WHAT IS NEEDED: What I need is an exact repeat of the lines from the one with "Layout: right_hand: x" through the end of the listing below. Leave out every picture.
*** DATA SECTION
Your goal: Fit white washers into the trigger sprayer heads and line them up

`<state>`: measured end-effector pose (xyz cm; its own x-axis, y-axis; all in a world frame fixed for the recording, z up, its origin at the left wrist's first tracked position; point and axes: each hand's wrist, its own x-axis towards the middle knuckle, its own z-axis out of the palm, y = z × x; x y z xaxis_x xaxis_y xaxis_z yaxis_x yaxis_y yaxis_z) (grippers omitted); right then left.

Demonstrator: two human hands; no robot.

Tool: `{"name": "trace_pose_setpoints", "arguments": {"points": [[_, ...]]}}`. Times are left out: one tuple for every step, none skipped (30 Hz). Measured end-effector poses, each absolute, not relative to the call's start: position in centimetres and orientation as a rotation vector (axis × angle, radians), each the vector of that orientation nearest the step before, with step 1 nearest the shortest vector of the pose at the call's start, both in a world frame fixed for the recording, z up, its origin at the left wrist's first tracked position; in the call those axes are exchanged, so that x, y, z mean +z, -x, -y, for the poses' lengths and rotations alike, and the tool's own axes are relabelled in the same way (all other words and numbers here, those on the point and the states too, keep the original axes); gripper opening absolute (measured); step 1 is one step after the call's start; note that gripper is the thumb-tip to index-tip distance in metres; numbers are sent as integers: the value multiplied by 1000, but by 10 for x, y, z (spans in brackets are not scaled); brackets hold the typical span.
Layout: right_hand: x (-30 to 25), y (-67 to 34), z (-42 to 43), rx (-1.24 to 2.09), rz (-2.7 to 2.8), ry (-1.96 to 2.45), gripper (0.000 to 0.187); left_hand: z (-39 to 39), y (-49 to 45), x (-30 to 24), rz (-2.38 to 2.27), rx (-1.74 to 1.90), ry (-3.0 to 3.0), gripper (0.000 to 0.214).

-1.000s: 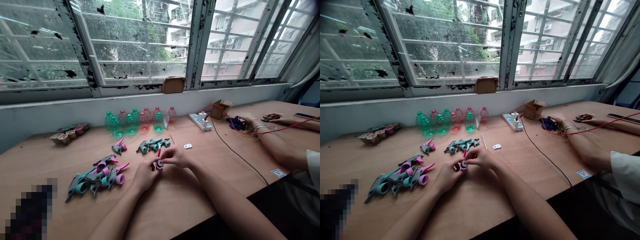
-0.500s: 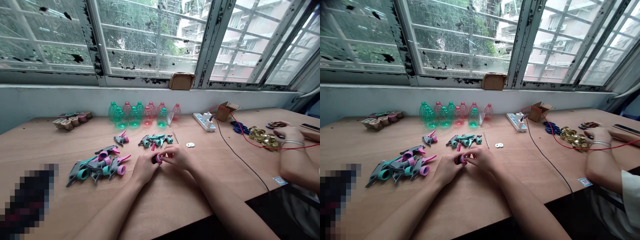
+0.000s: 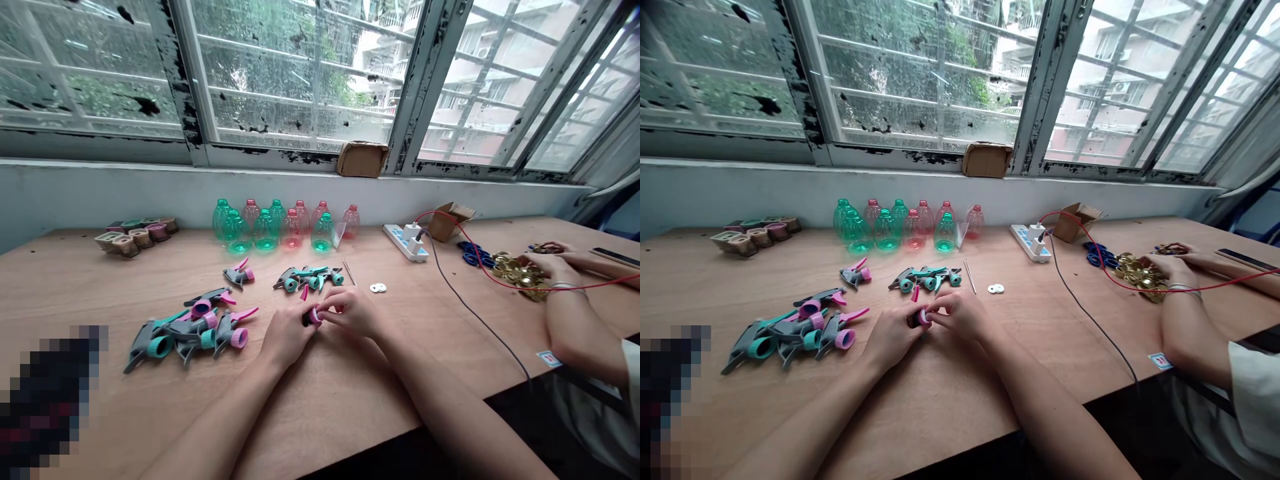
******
WRITTEN ANSWER:
Layout: right_hand: x (-30 to 25), y (-67 to 34), z (-42 to 43), rx (-1.24 to 2.09), rz (-2.7 to 2.8), ry (-1.96 to 2.45), gripper (0.000 to 0.187); left_hand: z (-39 to 39), y (-49 to 45), x (-30 to 24), rz (-2.38 to 2.27), rx (-1.74 to 1.90), ry (-3.0 to 3.0), gripper (0.000 to 0.214).

-1.000s: 
-0.500s: 
+0.000s: 

Nothing more is needed for this exercise.